Makhus resorted to just taking the coded notebook and slowly decoding it piece by piece whilst also standing watch over the two active glassware sets. Whilst the one being used to dissolve Zel’s blood into solution didn’t really need any adjustment, the flask being used to melt the Necrobeast’s Azoth required constant adjustment to ensure the solution remained stable. He had ground the outer shell into dust until only a very thin layer remained around the liquid, mercurial essence in the stone’s core, simply dissolving the shell into a solution of alkahest before he added the core itself and placed the flask into a traditional extraction setup.

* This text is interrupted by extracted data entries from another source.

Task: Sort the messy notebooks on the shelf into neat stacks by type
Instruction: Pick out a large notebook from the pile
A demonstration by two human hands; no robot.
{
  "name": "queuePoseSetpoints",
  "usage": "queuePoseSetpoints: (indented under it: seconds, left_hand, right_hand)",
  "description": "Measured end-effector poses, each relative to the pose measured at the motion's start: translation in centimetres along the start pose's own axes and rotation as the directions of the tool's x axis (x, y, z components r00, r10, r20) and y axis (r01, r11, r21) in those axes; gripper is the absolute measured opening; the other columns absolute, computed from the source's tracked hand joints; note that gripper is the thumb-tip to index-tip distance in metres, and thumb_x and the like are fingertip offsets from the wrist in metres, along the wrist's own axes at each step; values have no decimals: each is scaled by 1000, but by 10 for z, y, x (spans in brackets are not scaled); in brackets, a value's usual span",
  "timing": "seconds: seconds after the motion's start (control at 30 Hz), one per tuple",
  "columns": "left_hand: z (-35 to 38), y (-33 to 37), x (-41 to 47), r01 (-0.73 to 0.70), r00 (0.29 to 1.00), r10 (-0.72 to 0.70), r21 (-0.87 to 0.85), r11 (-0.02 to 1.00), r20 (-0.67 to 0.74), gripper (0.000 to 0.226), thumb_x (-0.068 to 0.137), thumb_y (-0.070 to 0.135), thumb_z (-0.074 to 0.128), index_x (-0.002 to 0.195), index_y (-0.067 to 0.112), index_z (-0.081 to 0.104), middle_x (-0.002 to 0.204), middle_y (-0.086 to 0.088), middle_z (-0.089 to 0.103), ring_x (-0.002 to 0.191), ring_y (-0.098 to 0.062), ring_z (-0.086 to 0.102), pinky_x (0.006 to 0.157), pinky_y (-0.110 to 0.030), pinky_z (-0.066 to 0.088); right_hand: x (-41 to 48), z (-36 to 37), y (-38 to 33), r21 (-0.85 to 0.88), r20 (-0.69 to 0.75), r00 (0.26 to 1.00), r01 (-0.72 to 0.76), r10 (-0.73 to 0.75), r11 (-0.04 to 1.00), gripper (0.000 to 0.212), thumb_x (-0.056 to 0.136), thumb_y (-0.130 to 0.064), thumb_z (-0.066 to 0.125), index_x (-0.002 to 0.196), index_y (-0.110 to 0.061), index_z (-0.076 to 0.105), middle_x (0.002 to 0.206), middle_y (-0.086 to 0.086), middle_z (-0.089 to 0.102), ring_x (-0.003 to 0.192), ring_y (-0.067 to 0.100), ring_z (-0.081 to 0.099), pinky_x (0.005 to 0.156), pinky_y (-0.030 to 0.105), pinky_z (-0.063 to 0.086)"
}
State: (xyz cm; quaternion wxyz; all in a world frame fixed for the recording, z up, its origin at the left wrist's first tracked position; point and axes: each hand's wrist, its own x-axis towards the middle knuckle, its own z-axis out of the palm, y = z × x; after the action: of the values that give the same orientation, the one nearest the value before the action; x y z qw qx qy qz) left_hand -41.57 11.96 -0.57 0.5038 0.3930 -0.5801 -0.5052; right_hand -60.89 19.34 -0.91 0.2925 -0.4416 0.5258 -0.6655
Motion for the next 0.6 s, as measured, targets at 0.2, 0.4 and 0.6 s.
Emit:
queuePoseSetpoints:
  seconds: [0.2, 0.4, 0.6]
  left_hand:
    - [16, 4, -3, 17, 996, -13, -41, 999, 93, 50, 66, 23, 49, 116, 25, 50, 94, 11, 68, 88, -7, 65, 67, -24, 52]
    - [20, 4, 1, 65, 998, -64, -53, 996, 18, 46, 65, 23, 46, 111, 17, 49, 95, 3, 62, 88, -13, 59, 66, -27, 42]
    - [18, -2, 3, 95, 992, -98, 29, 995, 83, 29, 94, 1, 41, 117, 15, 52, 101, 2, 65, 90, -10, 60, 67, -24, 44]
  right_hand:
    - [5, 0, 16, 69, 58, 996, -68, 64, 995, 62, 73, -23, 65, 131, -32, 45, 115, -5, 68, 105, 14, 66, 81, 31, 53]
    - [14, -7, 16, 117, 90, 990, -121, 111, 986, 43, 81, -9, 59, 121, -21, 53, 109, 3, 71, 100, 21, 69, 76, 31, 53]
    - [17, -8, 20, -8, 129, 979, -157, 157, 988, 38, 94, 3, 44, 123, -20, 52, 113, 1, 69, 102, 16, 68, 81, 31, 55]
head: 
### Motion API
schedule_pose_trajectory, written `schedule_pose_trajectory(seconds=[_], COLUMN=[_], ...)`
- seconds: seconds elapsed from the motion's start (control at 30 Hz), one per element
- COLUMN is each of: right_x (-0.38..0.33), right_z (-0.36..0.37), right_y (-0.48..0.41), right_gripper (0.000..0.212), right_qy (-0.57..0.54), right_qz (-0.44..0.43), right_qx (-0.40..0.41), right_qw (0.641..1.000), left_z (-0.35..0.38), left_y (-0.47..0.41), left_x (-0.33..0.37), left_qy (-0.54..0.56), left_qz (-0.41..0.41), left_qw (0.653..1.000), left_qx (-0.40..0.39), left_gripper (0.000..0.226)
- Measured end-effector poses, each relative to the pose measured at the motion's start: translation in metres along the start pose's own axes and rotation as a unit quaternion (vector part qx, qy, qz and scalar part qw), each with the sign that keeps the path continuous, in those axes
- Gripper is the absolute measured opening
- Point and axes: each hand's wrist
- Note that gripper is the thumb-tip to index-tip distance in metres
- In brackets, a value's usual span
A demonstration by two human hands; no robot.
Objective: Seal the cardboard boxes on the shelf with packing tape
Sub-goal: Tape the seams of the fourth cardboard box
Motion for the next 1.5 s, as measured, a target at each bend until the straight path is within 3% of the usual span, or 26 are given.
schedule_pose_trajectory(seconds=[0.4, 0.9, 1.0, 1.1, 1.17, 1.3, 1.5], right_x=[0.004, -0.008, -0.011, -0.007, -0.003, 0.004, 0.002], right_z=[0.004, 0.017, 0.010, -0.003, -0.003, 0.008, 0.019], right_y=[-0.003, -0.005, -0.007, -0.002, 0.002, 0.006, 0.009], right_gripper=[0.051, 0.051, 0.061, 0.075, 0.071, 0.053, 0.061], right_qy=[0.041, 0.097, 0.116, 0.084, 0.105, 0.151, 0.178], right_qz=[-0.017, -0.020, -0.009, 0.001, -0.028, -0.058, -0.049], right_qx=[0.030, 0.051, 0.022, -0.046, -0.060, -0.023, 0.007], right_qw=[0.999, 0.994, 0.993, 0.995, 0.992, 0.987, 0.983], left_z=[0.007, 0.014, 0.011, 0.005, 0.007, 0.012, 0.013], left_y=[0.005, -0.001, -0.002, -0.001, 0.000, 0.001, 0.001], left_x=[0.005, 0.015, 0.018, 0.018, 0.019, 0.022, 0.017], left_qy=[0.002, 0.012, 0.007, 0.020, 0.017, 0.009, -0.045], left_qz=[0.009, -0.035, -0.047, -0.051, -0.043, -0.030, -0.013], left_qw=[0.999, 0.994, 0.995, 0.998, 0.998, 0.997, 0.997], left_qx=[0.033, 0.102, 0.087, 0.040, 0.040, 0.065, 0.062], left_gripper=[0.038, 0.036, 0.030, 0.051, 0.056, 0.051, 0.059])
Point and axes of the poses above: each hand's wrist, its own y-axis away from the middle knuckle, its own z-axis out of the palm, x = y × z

It took some trial and error with the giant tangle of tubes and flasks that the setup was, but he had managed to replace a solid third of its components with ones he had found that he thought had more appropriate glyphs - glyphs to dispel any Nigredo that formed, glyphs to ward against decay and death, glyphs to purge the bestial aspects of the Azoth to leave only the pure core of its constituent traits. Distilling an Azoth stone was a meticulous balancing game of filtering out the undesirables while extracting the desirable components.
Many traditionalists would have found it offensive, they would have said that one shouldn’t be able to just pick and choose, that one should absorb an Azoth for all it was and put in the work to deal with all of the consequences. Many claimed it was disrespectful to the creature, to rip its essence to pieces with alchemy and discard those that don’t fit.
Most of these people had died in the war, unlike Makhus.
“Natural order this, natural order that, they’d justify genocide by citing the natural order if it came to that,” he annoyedly murmured to himself as he adjusted a valve. “The natural order can go fuck itself.”
The process seemed to be going stable, and so Makhus finally turned his attention to the journal. He read, decoded, and found nothing but disappointment. The vast majority of the journal’s contents after its owner departed for the location given to him by the Sage of Fog was… What one would expect from a journal. Documentation of travel, of the weather, of the owner’s mood. Much of the contents were rather apt descriptions and sketches of the Exclusion Zone’s many oddities, certainly fascinating to anyone who hadn’t lived there for months on end like Makhus had. The dead alchemist had apparently even encountered a rot-bear, going by the accurate full-page sketch.